Rider Safety Can Be Improved With Motorcycle Gear

Motorcycles, more than any other vehicle on the road, must be safe. Wearable gear, not experience, is required for safety.

Everyone should take safety seriously, whether they have a few months or a few years of expertise. Investing in riding safety equipment is a win-win situation. They are costly, but not as much as a person’s life.

  • Helmet

  • Motorcycle Jackets


    Motorcycle Pants 

  • Boots for Motorcycles
  • Motorcycle Gloves

High-quality headwear is the foundation of any safe motorcycle outfit. What to look for in a motorcycle helmet is outlined below. What is worn below the neck, though, is equally important. Fortunately, today’s gear is strengthened from the inside out and engineered to provide a protective outer layer of cushioning in the event of a fall.


1. Helmet

Without a helmet, no motorcycle outfit is complete. A full-face helmet is the best option, despite the different types of helmets available. Look for the DOT sticker on the rear to see if it’s certified by the Department of Transportation.

• Full Helmet: A full helmet offers the most protection for your head and face, as well as additional protection at the base of your skull.

• 3/4 Helmet—While similar to a full-face helmet, the 3/4 helmet does not provide as much facial protection. Your head will only be covered on the sides, top, and back. 

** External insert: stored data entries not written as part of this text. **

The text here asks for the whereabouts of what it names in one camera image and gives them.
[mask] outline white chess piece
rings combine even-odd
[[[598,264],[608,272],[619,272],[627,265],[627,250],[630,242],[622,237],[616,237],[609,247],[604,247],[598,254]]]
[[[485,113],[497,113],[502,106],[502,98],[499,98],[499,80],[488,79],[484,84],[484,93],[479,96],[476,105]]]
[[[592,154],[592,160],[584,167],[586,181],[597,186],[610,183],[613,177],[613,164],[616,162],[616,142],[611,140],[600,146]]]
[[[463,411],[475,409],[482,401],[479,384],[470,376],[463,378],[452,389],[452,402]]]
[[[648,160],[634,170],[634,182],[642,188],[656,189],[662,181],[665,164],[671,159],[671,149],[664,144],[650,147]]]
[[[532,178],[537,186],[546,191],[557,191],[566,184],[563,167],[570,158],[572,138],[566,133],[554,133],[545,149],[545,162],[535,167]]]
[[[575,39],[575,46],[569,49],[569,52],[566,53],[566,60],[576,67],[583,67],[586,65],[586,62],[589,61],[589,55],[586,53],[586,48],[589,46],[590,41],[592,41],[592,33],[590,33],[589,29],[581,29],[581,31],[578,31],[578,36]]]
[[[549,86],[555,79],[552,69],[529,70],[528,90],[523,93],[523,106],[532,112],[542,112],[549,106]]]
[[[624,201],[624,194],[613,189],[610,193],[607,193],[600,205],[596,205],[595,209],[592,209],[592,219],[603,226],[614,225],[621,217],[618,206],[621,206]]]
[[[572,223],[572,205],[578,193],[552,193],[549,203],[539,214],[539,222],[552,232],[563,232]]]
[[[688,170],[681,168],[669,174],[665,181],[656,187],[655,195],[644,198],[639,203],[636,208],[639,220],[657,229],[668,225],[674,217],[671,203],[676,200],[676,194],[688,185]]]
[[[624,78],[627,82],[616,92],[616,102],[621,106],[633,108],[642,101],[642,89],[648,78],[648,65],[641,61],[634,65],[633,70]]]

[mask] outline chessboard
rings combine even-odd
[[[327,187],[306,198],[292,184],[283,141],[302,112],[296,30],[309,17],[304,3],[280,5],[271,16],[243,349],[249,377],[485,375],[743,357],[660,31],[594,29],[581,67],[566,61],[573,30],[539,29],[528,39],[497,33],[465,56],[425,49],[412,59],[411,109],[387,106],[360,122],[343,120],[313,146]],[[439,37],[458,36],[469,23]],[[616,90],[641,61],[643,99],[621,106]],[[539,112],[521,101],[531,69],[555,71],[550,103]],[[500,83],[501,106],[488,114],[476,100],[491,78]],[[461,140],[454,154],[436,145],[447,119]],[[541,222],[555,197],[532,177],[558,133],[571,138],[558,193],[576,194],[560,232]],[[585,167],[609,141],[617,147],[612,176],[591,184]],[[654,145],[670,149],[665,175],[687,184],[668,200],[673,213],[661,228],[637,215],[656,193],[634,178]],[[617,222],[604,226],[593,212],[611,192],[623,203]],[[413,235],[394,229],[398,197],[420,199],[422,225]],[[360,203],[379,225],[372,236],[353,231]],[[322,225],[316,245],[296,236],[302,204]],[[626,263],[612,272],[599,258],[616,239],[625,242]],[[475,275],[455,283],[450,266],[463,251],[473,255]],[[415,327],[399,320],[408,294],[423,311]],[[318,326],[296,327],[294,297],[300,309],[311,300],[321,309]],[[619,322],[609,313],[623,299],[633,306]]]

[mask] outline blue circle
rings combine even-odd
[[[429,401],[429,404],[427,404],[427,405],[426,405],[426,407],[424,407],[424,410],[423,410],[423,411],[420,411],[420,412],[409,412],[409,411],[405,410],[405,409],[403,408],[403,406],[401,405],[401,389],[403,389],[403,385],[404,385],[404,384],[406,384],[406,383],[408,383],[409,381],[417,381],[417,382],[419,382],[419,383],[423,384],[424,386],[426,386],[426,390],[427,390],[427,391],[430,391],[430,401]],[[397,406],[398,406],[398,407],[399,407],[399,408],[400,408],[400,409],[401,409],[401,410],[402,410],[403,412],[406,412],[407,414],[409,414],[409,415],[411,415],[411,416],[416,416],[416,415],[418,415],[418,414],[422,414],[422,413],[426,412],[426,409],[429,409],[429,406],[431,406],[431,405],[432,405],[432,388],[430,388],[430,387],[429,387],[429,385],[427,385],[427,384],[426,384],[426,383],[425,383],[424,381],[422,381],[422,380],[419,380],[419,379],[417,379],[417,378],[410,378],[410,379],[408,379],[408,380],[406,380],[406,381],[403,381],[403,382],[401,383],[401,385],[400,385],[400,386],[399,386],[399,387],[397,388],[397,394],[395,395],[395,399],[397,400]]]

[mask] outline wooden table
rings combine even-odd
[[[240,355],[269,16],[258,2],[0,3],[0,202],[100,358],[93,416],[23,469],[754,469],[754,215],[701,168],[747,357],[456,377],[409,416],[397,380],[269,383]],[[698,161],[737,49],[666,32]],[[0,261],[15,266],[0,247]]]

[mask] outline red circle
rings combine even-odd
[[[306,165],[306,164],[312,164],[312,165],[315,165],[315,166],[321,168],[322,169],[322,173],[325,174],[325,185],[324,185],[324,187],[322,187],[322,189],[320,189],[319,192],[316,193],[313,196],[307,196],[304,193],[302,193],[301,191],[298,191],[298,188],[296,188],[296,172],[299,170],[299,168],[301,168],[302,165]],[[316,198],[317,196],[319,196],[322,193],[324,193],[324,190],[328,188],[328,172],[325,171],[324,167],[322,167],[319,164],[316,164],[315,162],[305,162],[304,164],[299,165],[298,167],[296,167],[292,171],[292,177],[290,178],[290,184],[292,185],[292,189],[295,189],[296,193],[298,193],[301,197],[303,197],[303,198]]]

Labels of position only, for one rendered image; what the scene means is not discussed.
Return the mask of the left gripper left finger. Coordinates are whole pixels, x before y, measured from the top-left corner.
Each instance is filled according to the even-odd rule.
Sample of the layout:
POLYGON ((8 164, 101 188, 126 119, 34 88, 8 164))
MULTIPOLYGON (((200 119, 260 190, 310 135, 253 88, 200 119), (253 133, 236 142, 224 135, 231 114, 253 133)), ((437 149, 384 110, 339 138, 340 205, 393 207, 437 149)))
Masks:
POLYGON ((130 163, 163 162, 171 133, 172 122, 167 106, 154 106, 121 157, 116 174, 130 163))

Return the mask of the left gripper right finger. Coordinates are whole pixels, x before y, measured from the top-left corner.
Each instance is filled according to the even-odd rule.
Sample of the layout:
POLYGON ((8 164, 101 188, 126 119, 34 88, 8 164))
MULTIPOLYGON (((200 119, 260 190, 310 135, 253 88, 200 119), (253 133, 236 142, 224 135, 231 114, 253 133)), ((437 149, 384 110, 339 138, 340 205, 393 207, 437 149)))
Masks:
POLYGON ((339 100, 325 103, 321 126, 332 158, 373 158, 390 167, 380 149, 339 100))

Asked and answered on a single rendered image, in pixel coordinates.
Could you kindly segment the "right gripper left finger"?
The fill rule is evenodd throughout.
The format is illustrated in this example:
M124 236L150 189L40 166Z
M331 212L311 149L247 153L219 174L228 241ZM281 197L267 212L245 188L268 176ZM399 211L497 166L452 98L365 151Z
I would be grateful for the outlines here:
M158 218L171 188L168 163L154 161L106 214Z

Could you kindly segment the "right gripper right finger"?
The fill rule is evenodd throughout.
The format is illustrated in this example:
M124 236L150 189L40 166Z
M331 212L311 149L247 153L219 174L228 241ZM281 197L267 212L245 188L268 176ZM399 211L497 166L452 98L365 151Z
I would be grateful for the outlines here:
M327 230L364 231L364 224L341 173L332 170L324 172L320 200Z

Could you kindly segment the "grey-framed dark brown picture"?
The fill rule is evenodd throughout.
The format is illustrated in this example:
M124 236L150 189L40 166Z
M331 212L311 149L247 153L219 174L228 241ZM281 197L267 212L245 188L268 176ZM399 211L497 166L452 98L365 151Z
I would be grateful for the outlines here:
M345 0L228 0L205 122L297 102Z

•1/2 Helmet—A “brain bucket” isn’t what most people think of when they hear the term “half helmet.” The half-helmet will cover the top of your head, with the sides and back slightly covered. It still protects you, but it doesn’t cover your entire face.

2. Motorcycle Jackets

It’s the 90th anniversary of the classic leather motorcycle jacket. But as great as this vintage jacket may look, it’s not the ideal pick for a safe ride. Invest in one that includes the following features:

  • A decent fit is crucial; a jacket shouldn’t be flapping in the wind, so this is crucial. The jacket should be tight but allow for easy arm movement.

  • It is made of a mix of foam and plastic, which should be constructed into the chest, elbows, and shoulders. Back protection that also protects the spine

  • Double-or triple-stitched seams give the garment extra strength.

  • A CE marking signifies that the jacket has been certified to fulfill European motorcycle gear safety regulations.

  • Built-in air bags: these should be considered for maximum protection and are a feature of the newest luxury jackets.

3. Motorcycle Pants

Pants are one of the most overlooked pieces of riding equipment. The vast majority of motorcycle riders believe that riding in jeans is adequate. Riding paints, on the other hand, are created with this use in mind.

  • These, like the riding pants, are made of various materials. Leather, denim, Kevlar, and synthetic materials are among the materials used.

  • These trousers are designed to be worn over existing shorts or ordinary pants as a second layer.

  • Riding pants can be purchased separately or as part of a pair with a riding jacket. Some jackets are designed to be worn with matching riding pants.

  • For demanding riders, some jackets include a waterproof layer. Pants with additional shin and knee protection are also available.

  • To discover the perfect pair of riding pants, go try them on for size and buy a size larger than usual. The pants will be more comfortable to wear on lengthy trips this way.



Photo Credit: https://images.app.goo.gl/fGzy9meCmF5TPUjJ8

4. Boots for Motorcycles

Here are some things to look for in riding shoes:

  • Over-the-ankle protection

  • Shin protection that works in tandem with the motorcycle trousers’ knee armor.

  • Non-slip soles and a snug and comfortable fit—These items will allow you to anchor your foot when stopping at a stop signal, even if the surface is damp or slick.

  • Padding on the top of the toe—This cushioning is a feature of some boots, and it’s located where the shift lever is used—a region that gets a lot of wear and tear.

5. Motorcycle Gloves

Because your hands contain many little bones, you should use a nice pair of gloves to help protect them.

  • A durable, long-lasting material, such as leather or aramid fiber, that can endure some slipping on asphalt.

  • Gloves with impact-resistant armor on the knuckles, wrist, and palm, as well as a hook-and-loop wrist strap to keep them in place.

  • curved fingers for a better fit while gripping the handlebar grip.

  • When it’s raining, extra grip padding on the fingers will keep the gloves from slipping off the clutch and brake.